A new definition of security
The Internet of things is changing the security landscape, as it makes everything from locks and perimeter controls to IP cameras that are much smarter.
The Internet of things (IOT) is slowly but surely working its way into the mainstream in virtually every facet, but while recognised as a potential game changer, it has yet to have its 'killer app' moment. This is the point where the benefits it offers are so obvious and so welcome that it becomes the launchpad for a whole host of IOT offerings. However, as an increasing number of both homes and businesses become fully connected, so it begins to appear that the IOT's 'killer app' might just be security.
After all, everybody wants to secure the things that matter most, whether it's your office with all its expensive equipment, or your home, where you keep your TVs, smartphones and jewellery, and the benefits of an IOT-based home or business security system are simply outstanding.
The beauty of the IOT, explains Reshaad Sha, CEO of SqwidNet, is that it can be applied to virtually every aspect of security, from the physical - in the form of access control and high-end door locks - to the more abstract, such as surveillance cameras and perimeter monitoring solutions.
"IOT-enabled access control devices will give business owners more control over who has access to their company, and it will also allow them to monitor the way employees and clients navigate a space or facility. Smart locks, meanwhile, offer users the ability to access their house via a simple and secure PIN, sent from their phone, should they ever forget their keys. A smart lock like this can also provide the user with a live record of when the door has been locked or unlocked," he says.
Other key areas for IOT-based physical security system applications include security system tamper protection, environmental sensors and secure intelligence tagging of company assets.
"Looking at the use of IP cameras for security purposes, when these are combined with the IOT, they can not only securely monitor properties, but in instances where it may be required, can immediately upload and store files in the cloud in real-time," indicates Sha.

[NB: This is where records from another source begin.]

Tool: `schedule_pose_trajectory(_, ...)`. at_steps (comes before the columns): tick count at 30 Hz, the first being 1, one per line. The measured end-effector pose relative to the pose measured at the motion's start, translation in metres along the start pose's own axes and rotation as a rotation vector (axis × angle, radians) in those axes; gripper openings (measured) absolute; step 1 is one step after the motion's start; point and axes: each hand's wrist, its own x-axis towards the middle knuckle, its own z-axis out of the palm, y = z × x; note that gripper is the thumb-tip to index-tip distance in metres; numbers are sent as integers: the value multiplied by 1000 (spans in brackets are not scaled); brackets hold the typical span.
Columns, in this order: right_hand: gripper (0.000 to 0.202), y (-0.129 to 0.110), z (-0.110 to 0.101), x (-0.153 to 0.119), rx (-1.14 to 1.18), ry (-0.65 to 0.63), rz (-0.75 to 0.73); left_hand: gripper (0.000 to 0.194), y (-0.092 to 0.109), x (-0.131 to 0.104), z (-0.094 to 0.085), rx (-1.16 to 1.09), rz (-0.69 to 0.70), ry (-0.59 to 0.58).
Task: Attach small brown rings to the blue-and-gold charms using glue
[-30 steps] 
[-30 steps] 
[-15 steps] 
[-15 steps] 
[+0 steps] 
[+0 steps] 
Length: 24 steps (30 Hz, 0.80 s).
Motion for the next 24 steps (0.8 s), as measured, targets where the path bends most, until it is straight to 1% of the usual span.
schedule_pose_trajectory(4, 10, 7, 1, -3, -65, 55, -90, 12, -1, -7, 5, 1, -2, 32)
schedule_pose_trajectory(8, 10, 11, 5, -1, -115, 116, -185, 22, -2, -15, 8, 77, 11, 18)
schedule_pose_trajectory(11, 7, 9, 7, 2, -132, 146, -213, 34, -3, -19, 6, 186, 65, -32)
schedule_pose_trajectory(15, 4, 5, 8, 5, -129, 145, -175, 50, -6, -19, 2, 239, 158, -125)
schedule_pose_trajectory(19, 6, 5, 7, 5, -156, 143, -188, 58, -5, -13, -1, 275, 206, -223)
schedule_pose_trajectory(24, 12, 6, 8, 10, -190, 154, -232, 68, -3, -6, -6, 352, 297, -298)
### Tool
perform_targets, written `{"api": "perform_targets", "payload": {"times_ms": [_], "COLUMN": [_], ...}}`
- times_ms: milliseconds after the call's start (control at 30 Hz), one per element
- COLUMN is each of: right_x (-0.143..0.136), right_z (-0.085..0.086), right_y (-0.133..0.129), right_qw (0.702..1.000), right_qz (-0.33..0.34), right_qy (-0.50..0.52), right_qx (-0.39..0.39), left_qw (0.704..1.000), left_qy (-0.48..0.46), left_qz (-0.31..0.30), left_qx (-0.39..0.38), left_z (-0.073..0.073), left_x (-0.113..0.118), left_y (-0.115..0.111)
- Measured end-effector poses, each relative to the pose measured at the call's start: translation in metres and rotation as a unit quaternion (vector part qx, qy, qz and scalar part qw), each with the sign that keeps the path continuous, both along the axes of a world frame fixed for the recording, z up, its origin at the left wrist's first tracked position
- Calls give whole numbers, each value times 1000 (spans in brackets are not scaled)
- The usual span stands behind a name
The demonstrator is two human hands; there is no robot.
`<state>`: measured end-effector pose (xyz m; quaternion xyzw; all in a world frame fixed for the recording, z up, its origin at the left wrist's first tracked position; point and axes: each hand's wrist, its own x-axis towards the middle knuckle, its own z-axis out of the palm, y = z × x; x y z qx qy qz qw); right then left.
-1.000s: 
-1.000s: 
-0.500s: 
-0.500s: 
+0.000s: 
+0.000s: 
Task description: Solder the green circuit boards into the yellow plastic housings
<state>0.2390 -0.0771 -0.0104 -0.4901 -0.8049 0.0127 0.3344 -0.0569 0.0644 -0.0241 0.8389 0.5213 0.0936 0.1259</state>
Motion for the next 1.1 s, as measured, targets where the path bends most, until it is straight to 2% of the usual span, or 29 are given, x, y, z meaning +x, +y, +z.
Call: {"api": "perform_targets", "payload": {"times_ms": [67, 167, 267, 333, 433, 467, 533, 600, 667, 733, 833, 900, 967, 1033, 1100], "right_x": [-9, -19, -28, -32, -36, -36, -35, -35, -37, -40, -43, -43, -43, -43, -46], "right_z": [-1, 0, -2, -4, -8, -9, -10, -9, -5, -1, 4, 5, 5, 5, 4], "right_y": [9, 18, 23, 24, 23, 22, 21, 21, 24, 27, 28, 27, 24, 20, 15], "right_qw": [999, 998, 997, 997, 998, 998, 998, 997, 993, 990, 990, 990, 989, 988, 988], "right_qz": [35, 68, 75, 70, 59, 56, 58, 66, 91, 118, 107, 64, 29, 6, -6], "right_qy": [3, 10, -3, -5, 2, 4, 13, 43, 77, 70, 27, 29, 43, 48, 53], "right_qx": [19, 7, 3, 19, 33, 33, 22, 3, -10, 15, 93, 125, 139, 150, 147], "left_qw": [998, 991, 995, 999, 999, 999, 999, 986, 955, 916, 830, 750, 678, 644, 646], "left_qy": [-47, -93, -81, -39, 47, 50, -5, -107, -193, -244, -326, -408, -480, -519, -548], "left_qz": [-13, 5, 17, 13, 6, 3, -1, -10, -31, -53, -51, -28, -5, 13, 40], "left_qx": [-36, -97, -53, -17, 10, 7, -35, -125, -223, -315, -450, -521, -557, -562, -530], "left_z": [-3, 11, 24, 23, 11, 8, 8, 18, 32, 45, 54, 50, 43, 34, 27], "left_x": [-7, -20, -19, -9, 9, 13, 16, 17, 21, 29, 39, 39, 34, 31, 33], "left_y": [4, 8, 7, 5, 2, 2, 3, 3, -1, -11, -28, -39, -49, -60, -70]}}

"Moreover, since these will be smart cameras, they will be able to use sensors to alert the owner and/or security company the moment anything out of place occurs. Gone are the days when companies needed to hire security guards to constantly be on watch. Instead, automation enables the machines to undertake the observations and alert a human manager only when something suspicious occurs. This cuts down on costs as well as false alarms."

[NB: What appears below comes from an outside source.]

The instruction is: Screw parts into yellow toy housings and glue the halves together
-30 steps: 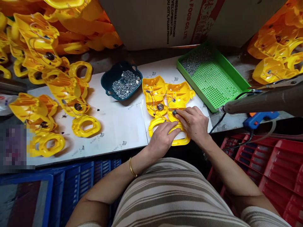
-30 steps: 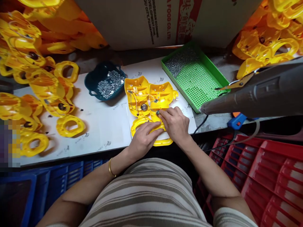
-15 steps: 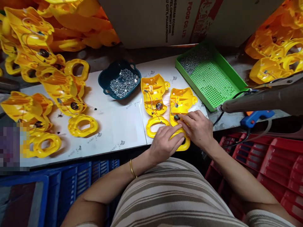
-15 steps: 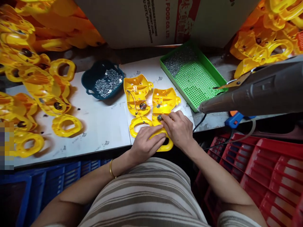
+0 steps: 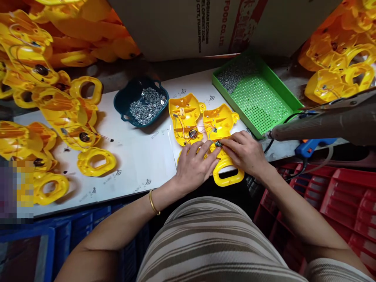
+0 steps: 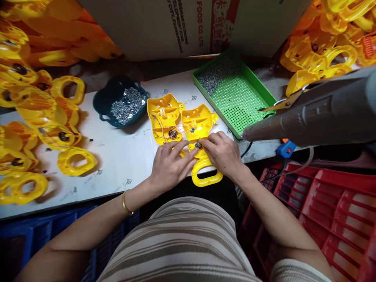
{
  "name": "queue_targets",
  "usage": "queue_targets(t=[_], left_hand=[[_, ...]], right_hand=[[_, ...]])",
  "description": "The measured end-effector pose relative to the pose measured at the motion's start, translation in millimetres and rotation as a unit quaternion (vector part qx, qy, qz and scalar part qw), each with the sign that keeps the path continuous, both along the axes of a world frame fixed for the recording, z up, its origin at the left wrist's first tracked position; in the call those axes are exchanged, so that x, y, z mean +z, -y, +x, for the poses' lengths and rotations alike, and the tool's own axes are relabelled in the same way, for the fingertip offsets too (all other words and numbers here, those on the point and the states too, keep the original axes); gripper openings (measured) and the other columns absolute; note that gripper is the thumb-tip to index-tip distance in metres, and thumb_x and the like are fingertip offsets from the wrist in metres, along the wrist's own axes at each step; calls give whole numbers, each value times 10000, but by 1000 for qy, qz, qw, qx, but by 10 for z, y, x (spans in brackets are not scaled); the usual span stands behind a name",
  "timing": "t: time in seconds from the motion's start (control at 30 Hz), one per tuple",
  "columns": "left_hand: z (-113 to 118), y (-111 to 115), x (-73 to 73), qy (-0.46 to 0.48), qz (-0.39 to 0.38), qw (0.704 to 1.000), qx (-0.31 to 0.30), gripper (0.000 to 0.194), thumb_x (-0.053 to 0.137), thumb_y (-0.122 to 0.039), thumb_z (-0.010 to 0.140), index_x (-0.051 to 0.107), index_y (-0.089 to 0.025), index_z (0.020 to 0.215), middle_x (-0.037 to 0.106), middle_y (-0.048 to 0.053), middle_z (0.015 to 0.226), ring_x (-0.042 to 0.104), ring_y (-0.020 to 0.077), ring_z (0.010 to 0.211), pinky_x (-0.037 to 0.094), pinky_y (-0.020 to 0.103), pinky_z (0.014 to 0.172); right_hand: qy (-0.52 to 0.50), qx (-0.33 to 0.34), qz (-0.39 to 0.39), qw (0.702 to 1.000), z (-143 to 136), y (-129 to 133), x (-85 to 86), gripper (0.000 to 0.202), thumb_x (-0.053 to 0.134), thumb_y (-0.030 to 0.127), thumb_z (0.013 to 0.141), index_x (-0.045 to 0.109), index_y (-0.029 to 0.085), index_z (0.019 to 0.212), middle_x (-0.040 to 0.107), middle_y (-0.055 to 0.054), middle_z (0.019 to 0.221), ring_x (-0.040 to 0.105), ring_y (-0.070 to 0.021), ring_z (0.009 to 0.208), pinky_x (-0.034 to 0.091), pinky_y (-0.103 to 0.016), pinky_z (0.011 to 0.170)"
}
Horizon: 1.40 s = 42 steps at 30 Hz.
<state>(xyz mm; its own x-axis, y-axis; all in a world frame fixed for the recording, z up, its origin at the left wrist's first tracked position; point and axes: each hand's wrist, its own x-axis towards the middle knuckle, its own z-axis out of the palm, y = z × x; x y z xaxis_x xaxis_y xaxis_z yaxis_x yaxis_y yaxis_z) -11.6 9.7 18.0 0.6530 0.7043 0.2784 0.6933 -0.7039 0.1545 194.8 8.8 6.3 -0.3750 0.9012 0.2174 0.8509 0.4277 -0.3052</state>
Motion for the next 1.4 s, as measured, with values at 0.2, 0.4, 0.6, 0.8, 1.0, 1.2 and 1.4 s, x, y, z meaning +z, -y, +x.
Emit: queue_targets(t=[0.2, 0.4, 0.6, 0.8, 1.0, 1.2, 1.4], left_hand=[[-10, -49, -34, -36, 11, 999, -12, 312, 537, -338, 948, 665, -211, 1203, 663, 121, 1191, 554, 271, 998, 386, 391, 777], [-30, -85, -72, -26, 38, 999, -28, 291, 557, -316, 933, 685, -185, 1159, 685, 120, 1135, 571, 251, 922, 400, 359, 724], [-31, -130, -76, -31, 36, 998, -43, 267, 570, -328, 925, 700, -194, 1116, 705, 109, 1098, 580, 237, 862, 376, 354, 687], [19, -157, 12, -63, 2, 996, -60, 237, 564, -297, 928, 701, -191, 1090, 717, 86, 1085, 584, 254, 938, 348, 393, 709], [-17, -101, 10, -58, 1, 998, -34, 277, 582, -310, 930, 672, -202, 1168, 696, 74, 1183, 570, 246, 963, 353, 398, 748], [-45, -44, 17, -8, 2, 999, -35, 205, 606, -273, 911, 699, -194, 1075, 690, 81, 1194, 559, 246, 1000, 371, 381, 780], [-275, -208, 166, 72, 82, 994, 21, 131, 643, -214, 873, 714, -166, 972, 724, 78, 1017, 542, 231, 935, 392, 346, 753]], right_hand=[[-74, -9, 1, 997, -24, -11, -25, 251, 507, 305, 950, 707, 181, 1036, 648, -81, 847, 521, -213, 819, 470, -343, 743], [-80, -26, -14, 996, -74, -17, -13, 228, 530, 298, 937, 716, 176, 985, 631, -79, 831, 512, -212, 807, 464, -337, 713], [-91, -27, -29, 995, -100, -15, -21, 194, 530, 262, 936, 699, 176, 976, 626, -78, 837, 518, -211, 820, 471, -334, 731], [-94, -22, -10, 995, -113, -4, -66, 176, 531, 241, 935, 689, 164, 955, 635, -72, 822, 530, -202, 791, 463, -325, 695], [-69, -6, 63, 996, -50, -32, -28, 120, 603, 249, 893, 700, 202, 948, 687, -46, 837, 563, -217, 864, 412, -365, 746], [-99, -79, 91, 988, -105, -153, 73, 167, 577, 230, 899, 675, 219, 1034, 702, -50, 896, 559, -226, 890, 409, -378, 778], [-75, -70, 78, 992, -172, -260, 106, 216, 549, 208, 902, 654, 219, 1091, 702, -54, 972, 529, -244, 945, 396, -383, 792]])
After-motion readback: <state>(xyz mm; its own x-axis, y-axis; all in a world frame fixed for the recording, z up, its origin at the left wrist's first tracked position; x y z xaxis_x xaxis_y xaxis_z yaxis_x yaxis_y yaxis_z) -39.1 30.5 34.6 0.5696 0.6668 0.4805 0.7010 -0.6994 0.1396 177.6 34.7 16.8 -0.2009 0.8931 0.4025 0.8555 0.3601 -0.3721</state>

In addition, he continues, it is worth noting that automated drone security patrols will likely interact with IOT sensors and increase the effectiveness of that aspect of modern physical security. Combined, this technology and the monitoring data it produces will have a profound impact on the industry.
The same goes for household security, where sensors will not only enable owners to lock the doors, turn the lights on and off, and even switch the TV on while they are away, they will also be able to warn the owner if anything is moved. For example, if the TV is unplugged or if the front door opens while they are away on vacation.

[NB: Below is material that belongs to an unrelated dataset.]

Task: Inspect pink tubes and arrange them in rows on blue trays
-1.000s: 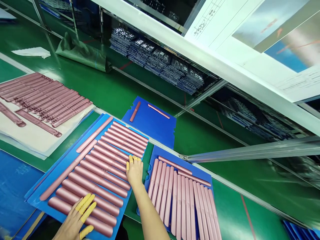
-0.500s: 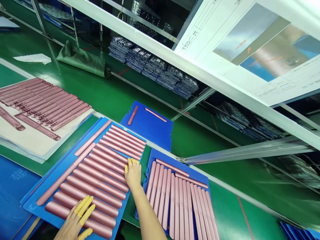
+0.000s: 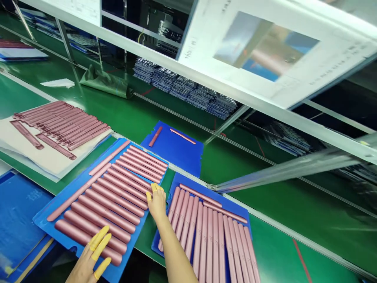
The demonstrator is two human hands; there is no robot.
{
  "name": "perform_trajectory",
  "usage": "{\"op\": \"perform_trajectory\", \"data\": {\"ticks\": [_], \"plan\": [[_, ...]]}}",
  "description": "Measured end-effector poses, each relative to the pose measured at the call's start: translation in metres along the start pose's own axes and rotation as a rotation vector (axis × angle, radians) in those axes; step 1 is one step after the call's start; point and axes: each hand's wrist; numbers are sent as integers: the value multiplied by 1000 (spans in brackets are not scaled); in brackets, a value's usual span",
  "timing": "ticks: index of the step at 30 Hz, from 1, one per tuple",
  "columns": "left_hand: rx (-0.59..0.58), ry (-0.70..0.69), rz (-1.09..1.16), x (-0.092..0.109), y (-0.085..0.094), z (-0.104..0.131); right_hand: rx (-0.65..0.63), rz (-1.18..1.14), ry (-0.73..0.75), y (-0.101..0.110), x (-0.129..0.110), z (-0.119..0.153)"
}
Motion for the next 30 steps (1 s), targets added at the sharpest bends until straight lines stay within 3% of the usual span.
{"op": "perform_trajectory", "data": {"ticks": [2, 4, 8, 11, 14, 16, 19, 25, 30], "plan": [[-34, 129, 92, 28, -9, 0, 38, -22, -46, 24, 29, 18], [-63, 258, 190, 60, -24, -2, 82, -17, -134, 58, 74, 42], [-133, 405, 404, 117, -77, -14, 168, 59, -410, 145, 195, 110], [-177, 525, 484, 136, -124, -29, 198, 138, -659, 209, 285, 169], [-210, 600, 426, 132, -163, -47, 177, 169, -881, 250, 351, 218], [-235, 646, 368, 124, -180, -59, 149, 143, -991, 260, 380, 243], [-271, 695, 279, 113, -193, -76, 121, 51, -1071, 255, 403, 265], [-347, 677, 171, 116, -193, -85, 170, -62, -1079, 225, 413, 275], [-359, 667, 111, 119, -194, -85, 199, -101, -1055, 214, 418, 276]]}}
Point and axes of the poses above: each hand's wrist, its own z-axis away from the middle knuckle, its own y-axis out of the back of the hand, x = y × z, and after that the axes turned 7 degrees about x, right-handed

"The IOT is clearly going to bring a holistic approach to the table when it comes to both home and business security measures, affording 24/7 coverage of virtually any aspect of a particular property, with the ability to inform owners and security guards in real-time, should anything be amiss."
"Of course, while security might be the big breakthrough the IOT needs to truly go mainstream, and while the points outlined above demonstrate the IOT's efficacy in this particular arena, unless the coverage is pervasive, with a constant stream of innovation in devices, mass adoption will take much longer."
A reliable network, suggests Sha, designed specifically for the transmission of the kind of small packets of data required for the IOT to function effectively, is a necessity before these cutting-edge security measures can be undertaken.
"This is what SqwidNet has been working on delivering, and we expect our network to cover around 85% of the population by June this year. This network is designed purely to connect objects to the network and transmit IOT traffic, and will thus make the IOT truly viable.
"Not only will this network significantly reduce the cost of connectivity, but more crucially, it means that IOT-connected, autonomous security systems like those outlined above are not merely concepts for some future time, but are in fact security solutions that can be implemented today," concludes Sha.